[To do] Every line below that includes "phrase" counts toward the total. Report that total alone.

[Extracted data entries]
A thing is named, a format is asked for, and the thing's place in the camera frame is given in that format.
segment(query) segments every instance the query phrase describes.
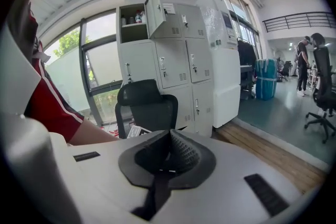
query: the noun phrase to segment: black slot
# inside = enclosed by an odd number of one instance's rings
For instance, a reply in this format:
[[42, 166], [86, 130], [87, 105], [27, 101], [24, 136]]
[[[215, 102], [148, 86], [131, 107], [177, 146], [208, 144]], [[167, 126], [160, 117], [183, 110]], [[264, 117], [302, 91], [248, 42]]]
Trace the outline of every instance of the black slot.
[[258, 174], [244, 177], [271, 217], [284, 211], [288, 203]]
[[76, 155], [74, 156], [74, 159], [76, 162], [81, 162], [81, 161], [85, 161], [87, 159], [92, 159], [95, 157], [100, 156], [100, 154], [96, 151], [94, 152], [89, 152], [89, 153], [84, 153], [84, 154], [80, 154], [80, 155]]

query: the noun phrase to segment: open locker door
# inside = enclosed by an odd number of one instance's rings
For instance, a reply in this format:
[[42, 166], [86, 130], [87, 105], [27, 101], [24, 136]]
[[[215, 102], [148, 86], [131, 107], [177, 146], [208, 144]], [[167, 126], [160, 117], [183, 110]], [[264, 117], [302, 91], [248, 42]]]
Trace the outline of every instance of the open locker door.
[[157, 28], [166, 21], [166, 14], [160, 0], [146, 0], [144, 5], [147, 17], [148, 38], [151, 38]]

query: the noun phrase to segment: person standing
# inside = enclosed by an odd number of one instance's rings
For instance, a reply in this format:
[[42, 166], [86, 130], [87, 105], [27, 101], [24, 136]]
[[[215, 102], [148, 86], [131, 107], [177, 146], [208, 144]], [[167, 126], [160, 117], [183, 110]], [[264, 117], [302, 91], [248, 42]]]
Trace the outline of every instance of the person standing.
[[296, 56], [299, 67], [298, 95], [301, 97], [304, 97], [305, 94], [308, 95], [306, 92], [309, 69], [308, 53], [306, 48], [308, 44], [310, 44], [310, 37], [305, 36], [296, 47]]

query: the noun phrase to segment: person
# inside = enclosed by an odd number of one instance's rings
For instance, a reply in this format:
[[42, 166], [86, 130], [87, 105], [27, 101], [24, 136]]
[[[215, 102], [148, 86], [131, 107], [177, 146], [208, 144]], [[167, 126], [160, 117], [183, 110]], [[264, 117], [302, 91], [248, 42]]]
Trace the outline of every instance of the person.
[[306, 92], [306, 85], [308, 80], [308, 53], [306, 46], [310, 44], [310, 37], [305, 36], [302, 41], [296, 46], [296, 58], [299, 67], [299, 79], [298, 79], [298, 96], [304, 97]]
[[8, 16], [8, 26], [21, 52], [41, 76], [25, 116], [41, 122], [49, 132], [61, 134], [72, 145], [118, 140], [71, 108], [53, 84], [44, 67], [48, 56], [43, 53], [42, 43], [36, 37], [38, 24], [29, 0], [13, 8]]

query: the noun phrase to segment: office chair
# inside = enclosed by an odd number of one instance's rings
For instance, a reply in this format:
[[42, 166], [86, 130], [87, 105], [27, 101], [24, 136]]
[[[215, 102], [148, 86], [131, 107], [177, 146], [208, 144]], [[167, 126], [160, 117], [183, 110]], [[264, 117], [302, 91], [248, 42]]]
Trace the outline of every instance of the office chair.
[[285, 76], [289, 76], [289, 67], [290, 67], [290, 64], [285, 63], [285, 65], [283, 66], [283, 69], [281, 71], [278, 71], [278, 73], [281, 75], [281, 77], [279, 78], [281, 81], [282, 79], [285, 79], [286, 81], [288, 81], [288, 79]]
[[316, 120], [309, 121], [305, 125], [305, 129], [308, 128], [308, 125], [320, 123], [324, 127], [325, 139], [322, 141], [323, 144], [328, 140], [328, 127], [333, 130], [331, 136], [335, 136], [336, 127], [334, 127], [327, 119], [327, 110], [336, 109], [336, 93], [332, 91], [331, 83], [331, 68], [330, 68], [330, 59], [329, 52], [327, 47], [321, 47], [314, 51], [314, 57], [316, 61], [316, 66], [318, 70], [318, 75], [320, 76], [320, 86], [318, 89], [315, 89], [313, 93], [313, 99], [316, 105], [324, 111], [323, 116], [316, 115], [309, 112], [306, 115], [306, 118], [309, 115], [312, 115]]
[[121, 87], [115, 105], [119, 138], [125, 139], [132, 125], [151, 132], [174, 129], [178, 101], [170, 94], [161, 95], [153, 79]]

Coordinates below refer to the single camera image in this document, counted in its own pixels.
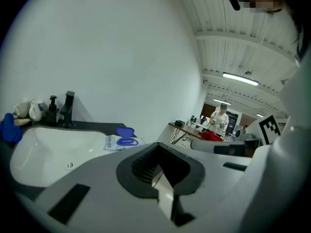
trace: ceiling
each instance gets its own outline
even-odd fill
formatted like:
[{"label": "ceiling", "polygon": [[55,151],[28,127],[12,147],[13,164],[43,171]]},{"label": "ceiling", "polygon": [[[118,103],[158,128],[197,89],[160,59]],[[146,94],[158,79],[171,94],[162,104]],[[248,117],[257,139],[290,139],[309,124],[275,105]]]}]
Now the ceiling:
[{"label": "ceiling", "polygon": [[[250,116],[273,113],[287,118],[278,97],[283,83],[296,71],[294,24],[280,12],[273,17],[235,11],[228,0],[179,0],[196,38],[201,56],[207,98],[230,102]],[[222,77],[229,72],[256,80],[253,86]]]}]

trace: red cloth
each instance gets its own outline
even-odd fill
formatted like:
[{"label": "red cloth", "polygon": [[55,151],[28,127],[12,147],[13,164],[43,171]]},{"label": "red cloth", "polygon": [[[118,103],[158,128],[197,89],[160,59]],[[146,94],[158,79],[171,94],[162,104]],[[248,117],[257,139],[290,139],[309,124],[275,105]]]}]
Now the red cloth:
[{"label": "red cloth", "polygon": [[202,134],[202,138],[207,141],[214,141],[214,142],[223,142],[223,140],[215,134],[214,131],[206,131]]}]

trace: white lab coat
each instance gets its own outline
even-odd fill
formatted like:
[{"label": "white lab coat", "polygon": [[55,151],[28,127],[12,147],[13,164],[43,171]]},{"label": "white lab coat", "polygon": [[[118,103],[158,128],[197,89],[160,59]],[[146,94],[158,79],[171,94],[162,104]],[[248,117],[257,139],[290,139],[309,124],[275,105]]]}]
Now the white lab coat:
[{"label": "white lab coat", "polygon": [[214,125],[210,125],[209,130],[214,131],[216,134],[222,134],[223,130],[227,128],[229,123],[228,115],[225,113],[221,116],[219,115],[219,111],[214,111],[210,117],[214,118],[216,123]]}]

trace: fluorescent light
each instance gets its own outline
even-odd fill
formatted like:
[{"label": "fluorescent light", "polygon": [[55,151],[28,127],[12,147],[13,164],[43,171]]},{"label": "fluorescent light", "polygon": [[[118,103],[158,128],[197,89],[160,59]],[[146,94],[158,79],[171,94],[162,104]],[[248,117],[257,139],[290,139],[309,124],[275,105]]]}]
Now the fluorescent light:
[{"label": "fluorescent light", "polygon": [[229,79],[238,80],[238,81],[242,81],[242,82],[249,83],[249,84],[252,84],[252,85],[259,85],[259,83],[257,81],[255,81],[255,80],[248,79],[248,78],[245,78],[245,77],[242,77],[242,76],[239,76],[239,75],[235,75],[235,74],[230,74],[230,73],[224,72],[223,73],[223,77],[229,78]]},{"label": "fluorescent light", "polygon": [[214,99],[214,101],[217,101],[217,102],[220,102],[220,103],[225,103],[225,104],[229,104],[229,105],[231,105],[231,103],[224,102],[224,101],[220,101],[220,100],[217,100],[217,99]]}]

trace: door
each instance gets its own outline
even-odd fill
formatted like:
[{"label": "door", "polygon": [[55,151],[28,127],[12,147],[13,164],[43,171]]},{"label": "door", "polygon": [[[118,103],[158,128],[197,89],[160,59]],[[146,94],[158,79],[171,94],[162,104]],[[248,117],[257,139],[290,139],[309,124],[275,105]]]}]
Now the door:
[{"label": "door", "polygon": [[227,127],[227,130],[225,132],[232,134],[236,124],[237,124],[237,120],[235,118],[229,117],[228,127]]}]

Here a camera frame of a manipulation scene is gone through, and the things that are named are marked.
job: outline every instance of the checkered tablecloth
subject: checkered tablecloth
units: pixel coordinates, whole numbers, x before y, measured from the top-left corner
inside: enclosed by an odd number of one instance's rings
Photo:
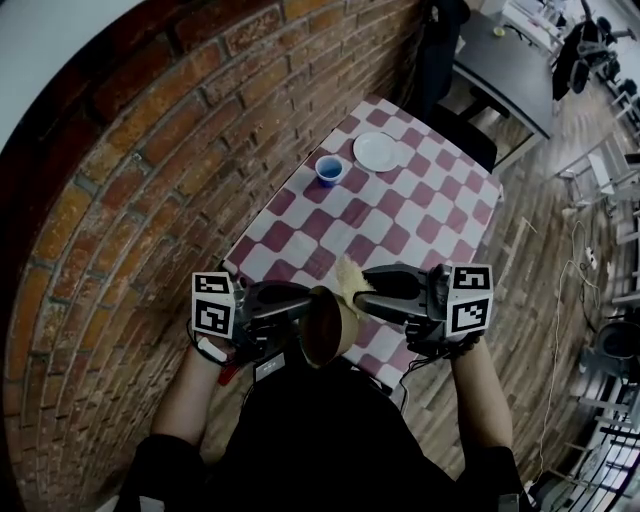
[[[383,132],[397,141],[387,173],[355,163],[354,139]],[[337,155],[347,174],[323,188],[314,166]],[[362,268],[396,262],[429,269],[468,263],[501,194],[498,180],[422,122],[370,96],[293,173],[240,237],[224,267],[250,281],[281,279],[337,291],[334,263],[348,254]],[[368,319],[345,357],[395,388],[415,354],[402,328]]]

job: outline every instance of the paper cup
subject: paper cup
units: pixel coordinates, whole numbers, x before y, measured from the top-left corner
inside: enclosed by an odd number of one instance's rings
[[[316,162],[316,174],[323,187],[334,187],[342,179],[344,166],[335,156],[321,156]]]
[[[300,321],[302,352],[314,368],[329,364],[344,354],[358,337],[358,317],[342,297],[324,286],[310,292],[309,311]]]

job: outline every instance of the black shirt
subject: black shirt
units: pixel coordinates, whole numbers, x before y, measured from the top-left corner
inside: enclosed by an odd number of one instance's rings
[[[180,439],[143,441],[116,511],[140,510],[139,496],[163,502],[169,512],[344,502],[497,510],[498,496],[511,493],[520,494],[520,510],[529,510],[508,448],[466,455],[465,472],[454,482],[423,456],[398,409],[364,374],[285,368],[255,386],[214,468]]]

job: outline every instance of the plastic cup
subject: plastic cup
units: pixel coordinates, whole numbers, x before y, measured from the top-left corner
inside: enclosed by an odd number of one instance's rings
[[[334,187],[342,179],[344,166],[335,156],[321,156],[316,162],[316,174],[323,187]]]

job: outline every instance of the wall
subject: wall
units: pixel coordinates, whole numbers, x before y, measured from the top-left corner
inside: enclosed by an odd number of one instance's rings
[[[93,36],[141,1],[0,2],[0,151],[60,68]]]
[[[91,503],[126,467],[187,343],[190,272],[365,94],[408,82],[418,8],[148,0],[38,97],[0,155],[4,449],[28,509]]]

[Response below] 6